* [THE PROBLEM]:
Search the records for "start". Report every line where it occurs.

* [DATA]:

+---+

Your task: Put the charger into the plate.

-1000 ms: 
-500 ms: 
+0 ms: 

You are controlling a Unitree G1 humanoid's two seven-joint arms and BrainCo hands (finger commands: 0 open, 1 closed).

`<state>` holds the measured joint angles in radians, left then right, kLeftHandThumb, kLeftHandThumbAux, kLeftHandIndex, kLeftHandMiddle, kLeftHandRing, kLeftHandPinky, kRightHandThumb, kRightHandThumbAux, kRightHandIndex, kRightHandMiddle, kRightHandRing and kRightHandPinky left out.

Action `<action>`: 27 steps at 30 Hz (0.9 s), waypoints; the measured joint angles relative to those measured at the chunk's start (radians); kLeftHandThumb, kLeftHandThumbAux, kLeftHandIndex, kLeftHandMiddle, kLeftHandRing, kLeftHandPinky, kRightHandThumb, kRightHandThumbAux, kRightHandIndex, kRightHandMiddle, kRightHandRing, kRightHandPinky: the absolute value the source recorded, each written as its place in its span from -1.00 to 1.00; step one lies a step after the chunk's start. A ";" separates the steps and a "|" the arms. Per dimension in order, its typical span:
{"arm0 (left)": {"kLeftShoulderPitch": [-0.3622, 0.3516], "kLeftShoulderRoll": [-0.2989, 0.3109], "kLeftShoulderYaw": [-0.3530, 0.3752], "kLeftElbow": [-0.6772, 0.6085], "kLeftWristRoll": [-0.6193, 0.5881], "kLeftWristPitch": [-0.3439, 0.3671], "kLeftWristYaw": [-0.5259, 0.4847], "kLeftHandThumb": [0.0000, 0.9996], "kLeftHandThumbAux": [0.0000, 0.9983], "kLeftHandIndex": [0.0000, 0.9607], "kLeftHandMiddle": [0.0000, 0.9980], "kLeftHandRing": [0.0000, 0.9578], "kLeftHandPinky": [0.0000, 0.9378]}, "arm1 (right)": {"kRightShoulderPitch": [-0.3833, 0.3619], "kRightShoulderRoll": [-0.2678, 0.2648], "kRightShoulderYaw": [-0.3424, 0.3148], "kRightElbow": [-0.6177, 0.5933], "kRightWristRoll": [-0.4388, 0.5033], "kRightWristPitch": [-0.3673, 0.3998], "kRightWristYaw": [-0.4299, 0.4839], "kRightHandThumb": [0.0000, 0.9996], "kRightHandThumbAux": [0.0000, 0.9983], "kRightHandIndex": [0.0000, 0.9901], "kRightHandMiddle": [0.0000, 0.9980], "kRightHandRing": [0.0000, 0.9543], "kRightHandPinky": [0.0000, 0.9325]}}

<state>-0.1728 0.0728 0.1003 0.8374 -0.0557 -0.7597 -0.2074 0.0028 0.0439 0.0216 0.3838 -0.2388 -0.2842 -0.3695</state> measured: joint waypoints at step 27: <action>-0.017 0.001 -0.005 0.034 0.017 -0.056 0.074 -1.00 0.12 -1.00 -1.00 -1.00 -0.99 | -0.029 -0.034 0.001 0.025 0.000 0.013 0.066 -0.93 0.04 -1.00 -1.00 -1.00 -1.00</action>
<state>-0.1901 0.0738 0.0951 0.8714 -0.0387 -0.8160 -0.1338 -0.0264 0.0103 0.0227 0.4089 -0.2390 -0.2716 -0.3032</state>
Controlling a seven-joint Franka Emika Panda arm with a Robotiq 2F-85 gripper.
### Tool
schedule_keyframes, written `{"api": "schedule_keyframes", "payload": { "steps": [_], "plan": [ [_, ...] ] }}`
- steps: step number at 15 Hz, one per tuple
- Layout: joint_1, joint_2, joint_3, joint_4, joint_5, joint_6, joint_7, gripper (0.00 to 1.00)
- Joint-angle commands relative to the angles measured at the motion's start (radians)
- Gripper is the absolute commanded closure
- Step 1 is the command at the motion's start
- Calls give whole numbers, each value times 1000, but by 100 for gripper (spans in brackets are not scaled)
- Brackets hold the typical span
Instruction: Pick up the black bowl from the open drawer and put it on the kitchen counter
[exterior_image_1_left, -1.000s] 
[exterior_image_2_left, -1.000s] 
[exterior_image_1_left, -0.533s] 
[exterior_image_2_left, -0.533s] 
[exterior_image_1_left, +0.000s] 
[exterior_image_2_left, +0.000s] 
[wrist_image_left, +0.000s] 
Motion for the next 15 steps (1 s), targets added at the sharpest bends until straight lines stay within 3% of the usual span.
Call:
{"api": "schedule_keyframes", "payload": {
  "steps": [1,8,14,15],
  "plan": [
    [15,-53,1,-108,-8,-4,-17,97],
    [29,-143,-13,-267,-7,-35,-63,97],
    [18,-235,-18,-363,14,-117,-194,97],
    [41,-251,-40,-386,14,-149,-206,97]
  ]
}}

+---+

* [EXERCISE RESPONSE]:
Action `<action>`: 27 steps at 30 Hz (0.9 s), waypoints; the measured joint angles relative to those measured at the chunk's start (radians); kLeftHandThumb, kLeftHandThumbAux, kLeftHandIndex, kLeftHandMiddle, kLeftHandRing, kLeftHandPinky, kRightHandThumb, kRightHandThumbAux, kRightHandIndex, kRightHandMiddle, kRightHandRing, kRightHandPinky: the absolute value the source recorded, each written as its place in its span from -1.00 to 1.00; step one lies a step after the chunk's start. A ";" separates the steps and a "|" the arms. Per dimension in order, its typical span:
- Joint-angle commands relative to the angles measured at the motion's start (radians)
- Step 1 is the command at the motion's start

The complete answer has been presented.